On nous avait annoncé un titre rock, dansant et euphorique. Certes, on entend du rock, mais un rock plus proche de Genesis ou Van Halen que de Nirvana. On entend surtout de gros claviers 80's, et une Gaga beaucoup plus influencée par Pat Benatar que par Courtney Love. Et puis il y a cet incroyable "key-change", ce changement de tonalité qu'on peut entendre dans les meilleurs tubes FM des années Reagan, et qui rend "Perfect Illusion" totalement kitsch et anachronique.

 

Du coup, le morceau divise. Et ça n'est pas très surprenant. La difficulté d'être Lady Gaga, c'est qu'elle doit sans cesse remettre son titre en jeu. Ne pas décevoir les fans de la première heure, qui l'aimaient pour ses tubes dance qui tabassent, et qui considèrent les titres de The Fame comme des classiques indépassables. Mais musicalement, son premier album est déjà d'une autre époque.
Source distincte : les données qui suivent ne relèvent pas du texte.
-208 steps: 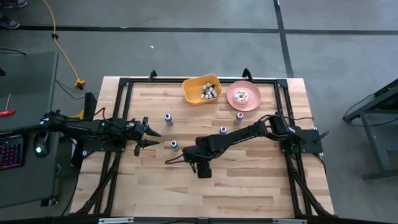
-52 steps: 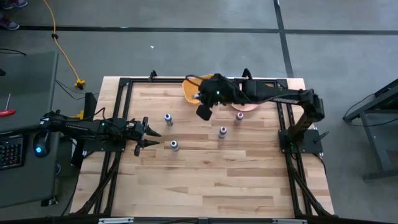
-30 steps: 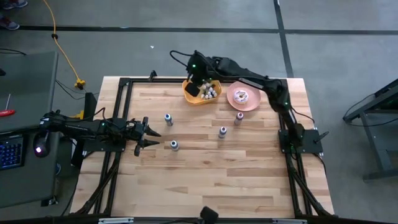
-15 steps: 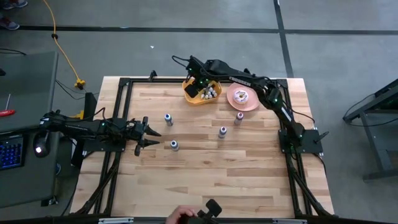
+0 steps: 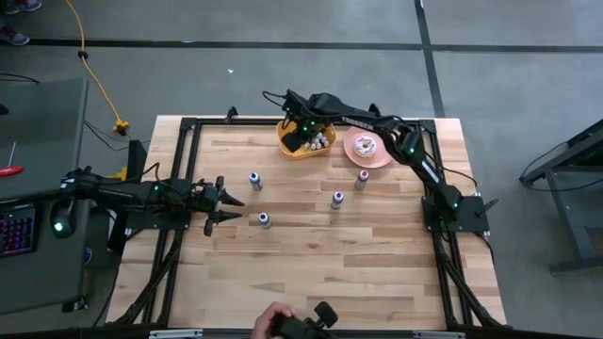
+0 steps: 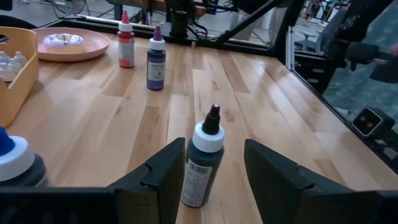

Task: Pick & Place food coloring
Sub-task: Put the small orange food coloring bottle into the yellow bin

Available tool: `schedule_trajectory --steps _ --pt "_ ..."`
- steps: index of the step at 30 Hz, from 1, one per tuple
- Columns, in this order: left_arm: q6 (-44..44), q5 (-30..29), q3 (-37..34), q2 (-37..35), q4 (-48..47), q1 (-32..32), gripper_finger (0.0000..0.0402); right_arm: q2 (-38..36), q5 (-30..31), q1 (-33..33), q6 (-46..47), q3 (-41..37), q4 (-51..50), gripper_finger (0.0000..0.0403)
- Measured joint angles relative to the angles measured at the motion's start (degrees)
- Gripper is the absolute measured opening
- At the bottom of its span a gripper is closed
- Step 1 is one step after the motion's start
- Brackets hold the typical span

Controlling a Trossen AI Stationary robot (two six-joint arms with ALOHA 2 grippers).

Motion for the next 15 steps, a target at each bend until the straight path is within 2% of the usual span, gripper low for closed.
schedule_trajectory --steps 15 --pt "0.0 0.2 0.0 0.0 0.0 0.0 0.0163 0.4 -1.0 -0.6 -0.1 -0.9 -2.1 0.005"
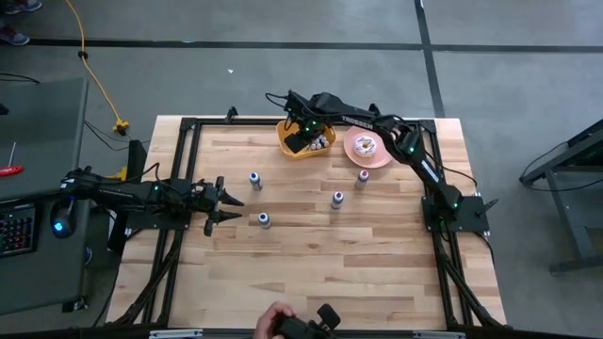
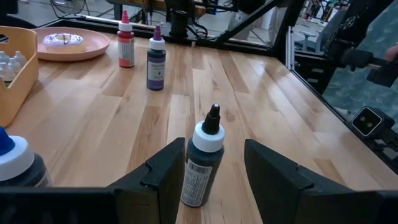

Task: Pick & Place food coloring
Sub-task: Put the small orange food coloring bottle into the yellow bin

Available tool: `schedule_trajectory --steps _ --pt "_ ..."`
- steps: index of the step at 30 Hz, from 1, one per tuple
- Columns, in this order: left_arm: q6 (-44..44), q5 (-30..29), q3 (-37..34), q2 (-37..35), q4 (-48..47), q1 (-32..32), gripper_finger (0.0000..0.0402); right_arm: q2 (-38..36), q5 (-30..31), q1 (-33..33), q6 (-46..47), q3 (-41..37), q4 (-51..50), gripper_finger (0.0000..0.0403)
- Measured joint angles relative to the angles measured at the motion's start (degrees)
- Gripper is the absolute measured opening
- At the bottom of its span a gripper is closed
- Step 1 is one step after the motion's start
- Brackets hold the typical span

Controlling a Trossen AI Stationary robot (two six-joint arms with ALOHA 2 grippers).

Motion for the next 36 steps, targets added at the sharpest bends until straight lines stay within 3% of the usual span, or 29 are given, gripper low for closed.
schedule_trajectory --steps 13,36 --pt "0.0 0.5 0.0 0.0 0.0 0.0 0.0163 1.4 0.4 0.5 -1.4 0.0 -5.4 0.0052" --pt "0.0 0.7 0.0 0.0 0.0 0.0 0.0163 1.5 1.6 0.5 -1.3 0.0 -5.9 0.007"
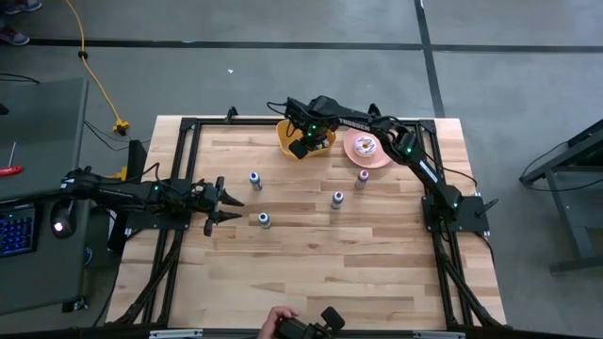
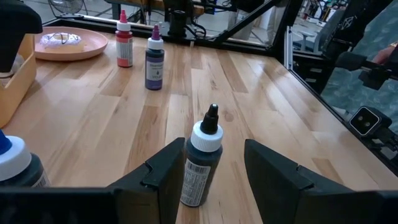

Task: Pick & Place food coloring
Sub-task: Put the small orange food coloring bottle into the yellow bin

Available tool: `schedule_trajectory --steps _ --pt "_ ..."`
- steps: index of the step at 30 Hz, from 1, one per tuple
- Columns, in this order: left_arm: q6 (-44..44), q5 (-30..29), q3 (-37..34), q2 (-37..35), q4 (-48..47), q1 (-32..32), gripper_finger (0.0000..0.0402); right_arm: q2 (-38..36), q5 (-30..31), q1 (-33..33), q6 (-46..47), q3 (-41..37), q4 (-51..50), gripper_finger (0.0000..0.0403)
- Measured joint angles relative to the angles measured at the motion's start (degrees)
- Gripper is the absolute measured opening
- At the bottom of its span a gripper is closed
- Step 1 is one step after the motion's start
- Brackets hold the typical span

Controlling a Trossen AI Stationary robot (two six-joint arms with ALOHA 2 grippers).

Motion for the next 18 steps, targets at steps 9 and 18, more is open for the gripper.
schedule_trajectory --steps 9,18 --pt "0.0 0.0 0.0 0.0 0.0 0.0 0.0163 0.0 -1.5 0.0 -1.2 0.0 0.5 0.0071" --pt "0.0 -0.1 0.0 0.0 0.0 0.0 0.0163 0.0 -1.6 0.0 -1.7 0.0 0.5 0.0071"
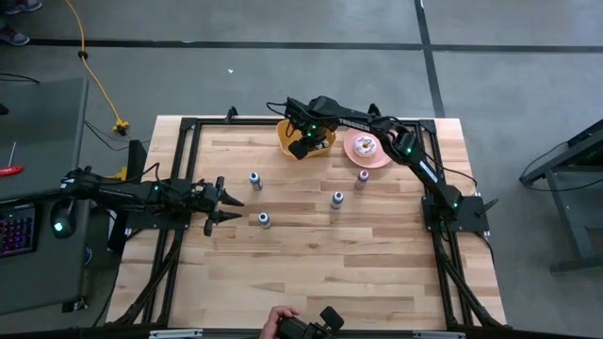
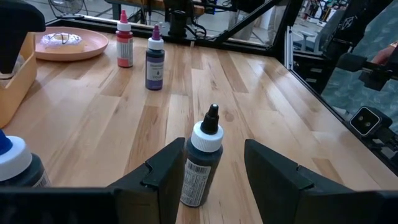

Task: Pick & Place food coloring
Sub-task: Put the small orange food coloring bottle into the yellow bin

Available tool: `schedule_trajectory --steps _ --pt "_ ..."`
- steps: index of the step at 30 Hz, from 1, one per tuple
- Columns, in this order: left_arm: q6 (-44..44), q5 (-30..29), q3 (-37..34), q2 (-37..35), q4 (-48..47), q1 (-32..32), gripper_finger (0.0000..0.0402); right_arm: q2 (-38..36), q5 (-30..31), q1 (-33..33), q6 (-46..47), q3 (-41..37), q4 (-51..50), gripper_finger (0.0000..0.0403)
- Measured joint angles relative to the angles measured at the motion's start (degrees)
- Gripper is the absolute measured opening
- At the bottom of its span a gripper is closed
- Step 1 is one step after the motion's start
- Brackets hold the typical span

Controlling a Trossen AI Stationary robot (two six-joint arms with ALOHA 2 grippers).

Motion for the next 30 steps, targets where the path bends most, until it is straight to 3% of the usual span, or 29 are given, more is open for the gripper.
schedule_trajectory --steps 30 --pt "0.0 -0.2 0.0 0.0 0.0 0.0 0.0163 0.0 -1.2 -0.2 -0.5 0.0 -0.1 0.0072"
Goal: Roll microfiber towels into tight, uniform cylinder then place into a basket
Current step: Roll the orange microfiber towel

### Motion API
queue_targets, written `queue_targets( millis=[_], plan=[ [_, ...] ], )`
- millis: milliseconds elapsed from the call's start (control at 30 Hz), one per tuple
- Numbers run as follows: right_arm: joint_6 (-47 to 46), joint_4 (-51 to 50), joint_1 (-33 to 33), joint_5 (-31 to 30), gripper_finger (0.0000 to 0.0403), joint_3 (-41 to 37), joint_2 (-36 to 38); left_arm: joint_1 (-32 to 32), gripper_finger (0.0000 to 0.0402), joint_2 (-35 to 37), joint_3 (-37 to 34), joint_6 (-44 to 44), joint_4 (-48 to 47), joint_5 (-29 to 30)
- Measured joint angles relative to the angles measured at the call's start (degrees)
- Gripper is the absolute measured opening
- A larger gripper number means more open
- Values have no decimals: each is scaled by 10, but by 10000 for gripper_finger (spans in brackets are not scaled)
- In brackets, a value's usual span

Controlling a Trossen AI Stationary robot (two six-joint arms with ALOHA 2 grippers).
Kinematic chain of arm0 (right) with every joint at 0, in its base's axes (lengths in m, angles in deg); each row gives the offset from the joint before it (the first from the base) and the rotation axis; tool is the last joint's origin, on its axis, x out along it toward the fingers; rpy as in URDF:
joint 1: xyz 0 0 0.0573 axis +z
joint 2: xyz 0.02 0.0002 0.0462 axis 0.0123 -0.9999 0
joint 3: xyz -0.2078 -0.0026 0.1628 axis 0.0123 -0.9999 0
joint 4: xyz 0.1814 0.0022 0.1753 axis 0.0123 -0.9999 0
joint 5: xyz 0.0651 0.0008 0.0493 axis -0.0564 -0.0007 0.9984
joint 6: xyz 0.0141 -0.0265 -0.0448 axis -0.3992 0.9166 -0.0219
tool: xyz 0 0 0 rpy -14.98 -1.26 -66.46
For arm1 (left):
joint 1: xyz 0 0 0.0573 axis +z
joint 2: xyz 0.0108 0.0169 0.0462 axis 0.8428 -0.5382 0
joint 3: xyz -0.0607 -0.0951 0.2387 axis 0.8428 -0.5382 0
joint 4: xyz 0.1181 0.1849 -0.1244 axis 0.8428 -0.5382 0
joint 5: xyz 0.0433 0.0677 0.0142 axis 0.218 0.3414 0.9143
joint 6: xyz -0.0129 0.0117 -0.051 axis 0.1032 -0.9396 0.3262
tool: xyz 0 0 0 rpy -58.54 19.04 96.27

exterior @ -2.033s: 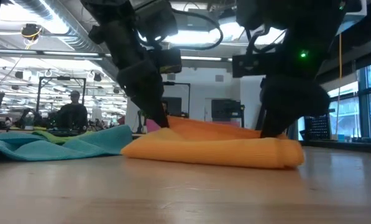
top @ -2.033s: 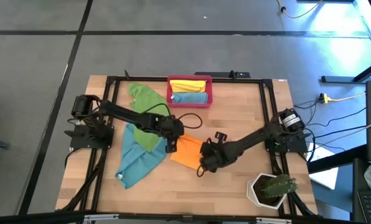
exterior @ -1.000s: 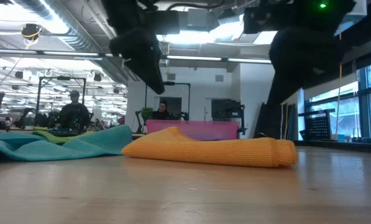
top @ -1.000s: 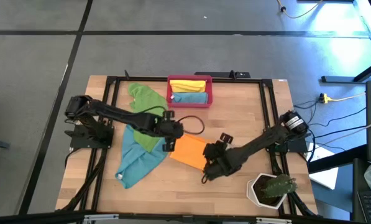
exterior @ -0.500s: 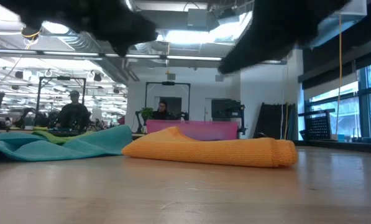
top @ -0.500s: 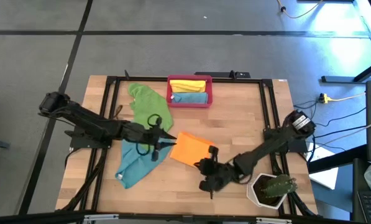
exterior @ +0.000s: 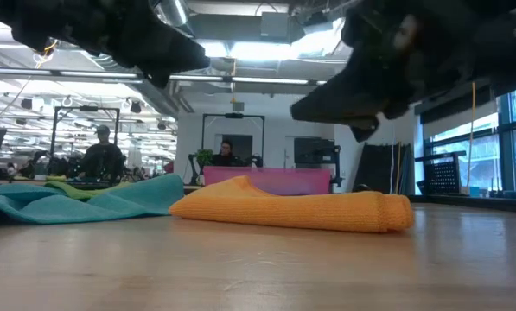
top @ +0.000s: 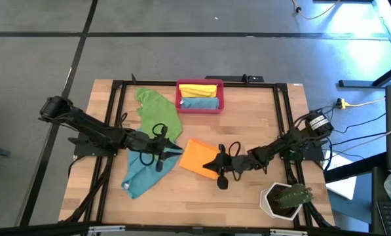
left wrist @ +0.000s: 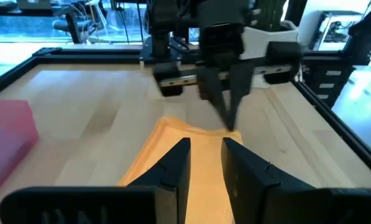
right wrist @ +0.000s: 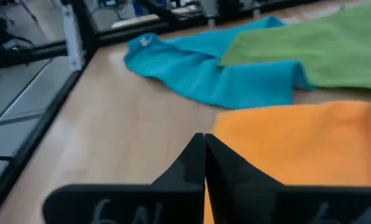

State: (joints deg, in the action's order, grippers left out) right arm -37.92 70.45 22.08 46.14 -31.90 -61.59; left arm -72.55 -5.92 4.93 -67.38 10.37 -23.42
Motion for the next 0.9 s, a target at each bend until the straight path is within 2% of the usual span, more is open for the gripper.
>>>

Les goûts du grand public ont évolué et la musique de club est devenue un sujet de moquerie. Si "Poker Face" ressortait aujourd'hui, tout le monde trouverait ça gênant. Du coup, il faut trouver un équilibre impossible : dans le langage pop, on appelle ça une "réinvention". Rester la même, mais différente. Comme d'innombrables popstars avant elle, Lady Gaga va devoir s'y coller. Alors, mission accomplie ou grosse plantade ?

 

Une fois passé le premier effet de surprise et cette impression d'écouter une démo enregistrée en catastrophe entre deux avions (et dont le son étonne de la part du casting 5 étoiles qui l'a composée), "Perfect Illusion" devient complètement irrésistible. Et on comprend vite que ce single est une suite finalement assez logique et cohérente dans la discographie de Gaga. Avec ses synthés et ses guitares en plastique (sans doute lissées à l'extrême par BloodPop pour plaire aux radios US), le titre évoque le son des Misfits dans le dessin animé Jem et les Hologrammes. Le côté chic et toc de la prod' rappelle que Lady Gaga a toujours fouillé dans les poubelles de la pop culture pour y dénicher des trésors. Que ce soit l'eurodance, l'italo disco, la techno belge ou Depeche Mode période choucroutes, ses tubes ont toujours été une grande opération de recyclage des ordures dont plus personne ne voulait. Avec sa voix rocailleuse qui s'époumone sans autotune sur une bande-son disco-rock pas finaude pour deux sous, Lady Gaga réinvente la pop de stade des 80's, qu'elle avait déjà un peu approchée sur l'album Born This Way. Cette fois, elle vise l'épure, l'énergie brute, le fun et les gros refrains qui tachent, un parti pris que plus PERSONNE dans la pop music contemporaine ne semble vouloir considérer, à l'heure de la tapisserie sonore surproduite des albums de Rihanna, Zayn, Drake ou The Weeknd. Les gens vont adorer ou détester, mais une chose est sûre : la nouvelle ère Gaga s'annonce déjà fascinante.